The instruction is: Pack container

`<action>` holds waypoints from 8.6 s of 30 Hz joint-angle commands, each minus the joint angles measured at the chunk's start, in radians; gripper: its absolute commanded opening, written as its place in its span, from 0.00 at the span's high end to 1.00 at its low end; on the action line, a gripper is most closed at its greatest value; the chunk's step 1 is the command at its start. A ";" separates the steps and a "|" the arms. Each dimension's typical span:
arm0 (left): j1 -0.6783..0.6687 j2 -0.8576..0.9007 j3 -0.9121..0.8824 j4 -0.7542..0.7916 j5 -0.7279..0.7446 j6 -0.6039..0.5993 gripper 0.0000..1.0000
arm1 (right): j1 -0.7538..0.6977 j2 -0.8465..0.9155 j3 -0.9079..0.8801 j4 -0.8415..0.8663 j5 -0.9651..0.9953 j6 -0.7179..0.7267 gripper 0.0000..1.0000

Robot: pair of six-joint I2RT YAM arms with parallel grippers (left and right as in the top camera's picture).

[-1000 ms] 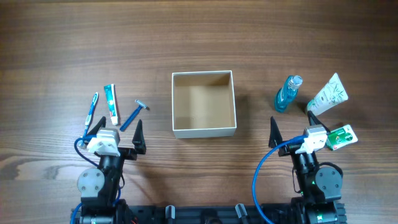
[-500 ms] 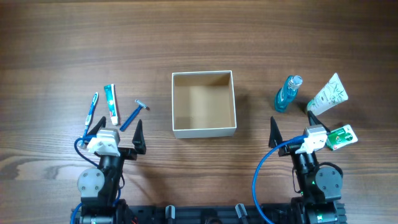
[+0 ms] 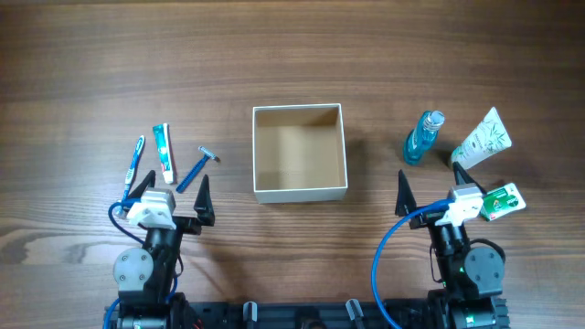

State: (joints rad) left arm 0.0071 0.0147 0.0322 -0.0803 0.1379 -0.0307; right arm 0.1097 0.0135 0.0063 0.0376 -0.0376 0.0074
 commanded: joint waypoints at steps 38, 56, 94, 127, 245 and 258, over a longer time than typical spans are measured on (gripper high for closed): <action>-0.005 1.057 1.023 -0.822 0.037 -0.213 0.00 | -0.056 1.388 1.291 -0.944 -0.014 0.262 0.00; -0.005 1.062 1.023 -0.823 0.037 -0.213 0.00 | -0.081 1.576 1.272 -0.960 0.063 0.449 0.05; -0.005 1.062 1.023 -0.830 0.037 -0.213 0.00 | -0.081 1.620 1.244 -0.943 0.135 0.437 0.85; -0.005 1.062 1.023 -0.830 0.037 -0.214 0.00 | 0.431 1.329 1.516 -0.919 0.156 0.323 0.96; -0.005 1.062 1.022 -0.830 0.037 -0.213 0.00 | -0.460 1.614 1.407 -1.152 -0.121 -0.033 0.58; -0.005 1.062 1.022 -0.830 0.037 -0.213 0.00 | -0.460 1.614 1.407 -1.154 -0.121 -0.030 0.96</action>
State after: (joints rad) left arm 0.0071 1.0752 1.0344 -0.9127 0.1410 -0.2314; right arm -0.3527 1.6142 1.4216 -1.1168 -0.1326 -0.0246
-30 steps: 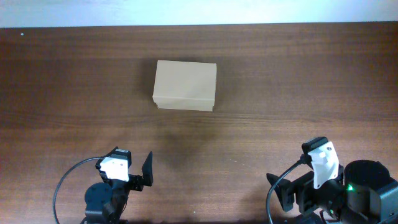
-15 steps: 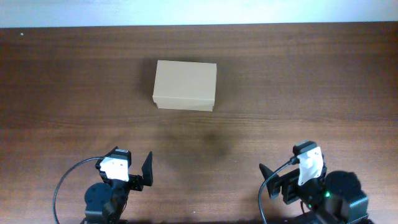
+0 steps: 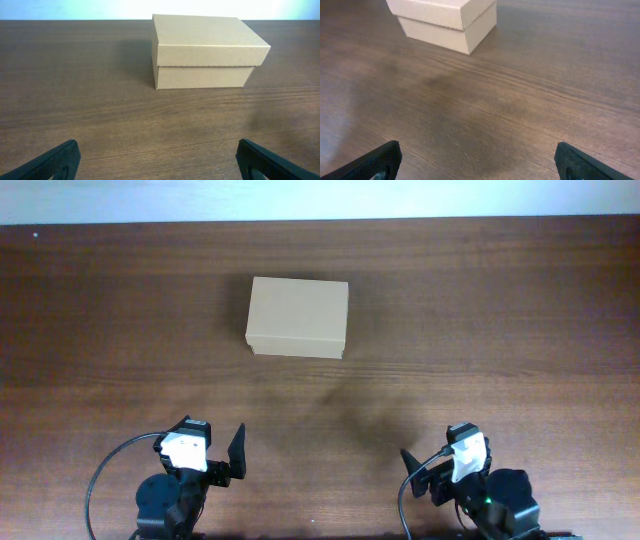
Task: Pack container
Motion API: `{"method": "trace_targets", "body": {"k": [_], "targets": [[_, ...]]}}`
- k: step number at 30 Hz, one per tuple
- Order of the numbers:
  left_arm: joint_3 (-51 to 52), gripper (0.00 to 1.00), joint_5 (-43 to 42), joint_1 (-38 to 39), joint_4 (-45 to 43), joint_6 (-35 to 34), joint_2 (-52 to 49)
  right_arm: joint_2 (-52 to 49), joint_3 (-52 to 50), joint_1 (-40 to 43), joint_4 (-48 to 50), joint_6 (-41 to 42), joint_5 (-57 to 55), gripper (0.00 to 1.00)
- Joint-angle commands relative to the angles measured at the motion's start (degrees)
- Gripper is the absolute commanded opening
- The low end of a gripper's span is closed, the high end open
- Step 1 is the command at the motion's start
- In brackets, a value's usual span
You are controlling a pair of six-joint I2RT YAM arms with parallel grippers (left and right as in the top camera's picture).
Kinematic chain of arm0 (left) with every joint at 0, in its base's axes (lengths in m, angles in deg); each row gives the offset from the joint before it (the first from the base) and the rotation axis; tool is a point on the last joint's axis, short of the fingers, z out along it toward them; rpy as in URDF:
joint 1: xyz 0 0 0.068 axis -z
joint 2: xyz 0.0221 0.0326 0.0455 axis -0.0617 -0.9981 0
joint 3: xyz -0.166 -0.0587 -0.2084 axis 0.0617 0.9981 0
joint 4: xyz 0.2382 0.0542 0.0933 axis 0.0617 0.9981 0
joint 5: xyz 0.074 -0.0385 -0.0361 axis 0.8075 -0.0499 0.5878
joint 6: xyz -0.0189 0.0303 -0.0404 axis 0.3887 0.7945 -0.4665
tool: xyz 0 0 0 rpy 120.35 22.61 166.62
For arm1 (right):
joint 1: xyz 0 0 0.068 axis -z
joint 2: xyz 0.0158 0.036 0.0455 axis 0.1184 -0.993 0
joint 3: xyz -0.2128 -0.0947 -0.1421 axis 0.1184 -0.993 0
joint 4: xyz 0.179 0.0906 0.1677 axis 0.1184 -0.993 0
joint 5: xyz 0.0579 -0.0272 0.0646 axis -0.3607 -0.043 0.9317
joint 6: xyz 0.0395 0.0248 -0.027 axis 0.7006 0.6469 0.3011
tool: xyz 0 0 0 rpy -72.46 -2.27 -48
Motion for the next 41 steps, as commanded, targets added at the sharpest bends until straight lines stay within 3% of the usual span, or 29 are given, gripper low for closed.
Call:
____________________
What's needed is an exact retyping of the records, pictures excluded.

The instruction is: Pack container

`<action>` holds waypoints from 8.6 s of 30 Hz joint-angle commands, each minus the joint angles measured at the chunk's start, in radians; gripper: its absolute commanded opening, written as its place in its span, from 0.00 at the span's high end to 1.00 at its low end; on the action line, a gripper is most closed at its greatest value; the chunk's step 1 is the command at its start. A ";" separates the steps and a "|" the arms. Each dimension's typical span:
arm0 (left): j1 -0.6783..0.6687 j2 -0.8576..0.9007 j3 -0.9121..0.8824 j4 -0.7542..0.7916 j5 -0.7279..0.7446 j6 -0.6039..0.5993 gripper 0.0000..1.0000
arm1 (right): j1 -0.7538..0.6977 j2 -0.8465..0.9155 j3 -0.9079..0.8801 j4 -0.8415..0.8663 j5 -0.9651..0.9953 j6 -0.7179..0.7267 gripper 0.0000..1.0000

Robot: pair of six-joint I2RT YAM arms with parallel grippers (left and right as in the top camera's picture).

[-1000 ms] 
[-500 ms] 
[+0 ms] 

State: (joints rad) left arm 0.0071 0.0147 0.0322 -0.0803 0.1379 -0.0307; right arm 0.1097 0.0135 0.0063 0.0376 -0.0376 0.0074
 commanded: joint waypoints at steps 38, 56, 94, 127, 245 and 258, over a longer time than typical spans are measured on (gripper high for closed): <action>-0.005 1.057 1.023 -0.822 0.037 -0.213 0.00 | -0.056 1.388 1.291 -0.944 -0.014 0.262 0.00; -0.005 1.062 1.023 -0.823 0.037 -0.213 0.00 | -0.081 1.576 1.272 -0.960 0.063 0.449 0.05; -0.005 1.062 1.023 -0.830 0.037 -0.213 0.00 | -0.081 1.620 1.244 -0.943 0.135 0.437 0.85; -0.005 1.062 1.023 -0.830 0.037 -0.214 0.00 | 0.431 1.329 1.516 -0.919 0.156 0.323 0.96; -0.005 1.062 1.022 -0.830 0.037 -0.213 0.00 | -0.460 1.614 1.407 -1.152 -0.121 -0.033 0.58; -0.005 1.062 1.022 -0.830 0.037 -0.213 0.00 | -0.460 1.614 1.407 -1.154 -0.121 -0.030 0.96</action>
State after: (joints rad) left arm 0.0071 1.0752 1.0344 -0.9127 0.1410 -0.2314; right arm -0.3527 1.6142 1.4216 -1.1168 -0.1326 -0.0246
-30 steps: 
-15 steps: 
+0 steps: 
Task: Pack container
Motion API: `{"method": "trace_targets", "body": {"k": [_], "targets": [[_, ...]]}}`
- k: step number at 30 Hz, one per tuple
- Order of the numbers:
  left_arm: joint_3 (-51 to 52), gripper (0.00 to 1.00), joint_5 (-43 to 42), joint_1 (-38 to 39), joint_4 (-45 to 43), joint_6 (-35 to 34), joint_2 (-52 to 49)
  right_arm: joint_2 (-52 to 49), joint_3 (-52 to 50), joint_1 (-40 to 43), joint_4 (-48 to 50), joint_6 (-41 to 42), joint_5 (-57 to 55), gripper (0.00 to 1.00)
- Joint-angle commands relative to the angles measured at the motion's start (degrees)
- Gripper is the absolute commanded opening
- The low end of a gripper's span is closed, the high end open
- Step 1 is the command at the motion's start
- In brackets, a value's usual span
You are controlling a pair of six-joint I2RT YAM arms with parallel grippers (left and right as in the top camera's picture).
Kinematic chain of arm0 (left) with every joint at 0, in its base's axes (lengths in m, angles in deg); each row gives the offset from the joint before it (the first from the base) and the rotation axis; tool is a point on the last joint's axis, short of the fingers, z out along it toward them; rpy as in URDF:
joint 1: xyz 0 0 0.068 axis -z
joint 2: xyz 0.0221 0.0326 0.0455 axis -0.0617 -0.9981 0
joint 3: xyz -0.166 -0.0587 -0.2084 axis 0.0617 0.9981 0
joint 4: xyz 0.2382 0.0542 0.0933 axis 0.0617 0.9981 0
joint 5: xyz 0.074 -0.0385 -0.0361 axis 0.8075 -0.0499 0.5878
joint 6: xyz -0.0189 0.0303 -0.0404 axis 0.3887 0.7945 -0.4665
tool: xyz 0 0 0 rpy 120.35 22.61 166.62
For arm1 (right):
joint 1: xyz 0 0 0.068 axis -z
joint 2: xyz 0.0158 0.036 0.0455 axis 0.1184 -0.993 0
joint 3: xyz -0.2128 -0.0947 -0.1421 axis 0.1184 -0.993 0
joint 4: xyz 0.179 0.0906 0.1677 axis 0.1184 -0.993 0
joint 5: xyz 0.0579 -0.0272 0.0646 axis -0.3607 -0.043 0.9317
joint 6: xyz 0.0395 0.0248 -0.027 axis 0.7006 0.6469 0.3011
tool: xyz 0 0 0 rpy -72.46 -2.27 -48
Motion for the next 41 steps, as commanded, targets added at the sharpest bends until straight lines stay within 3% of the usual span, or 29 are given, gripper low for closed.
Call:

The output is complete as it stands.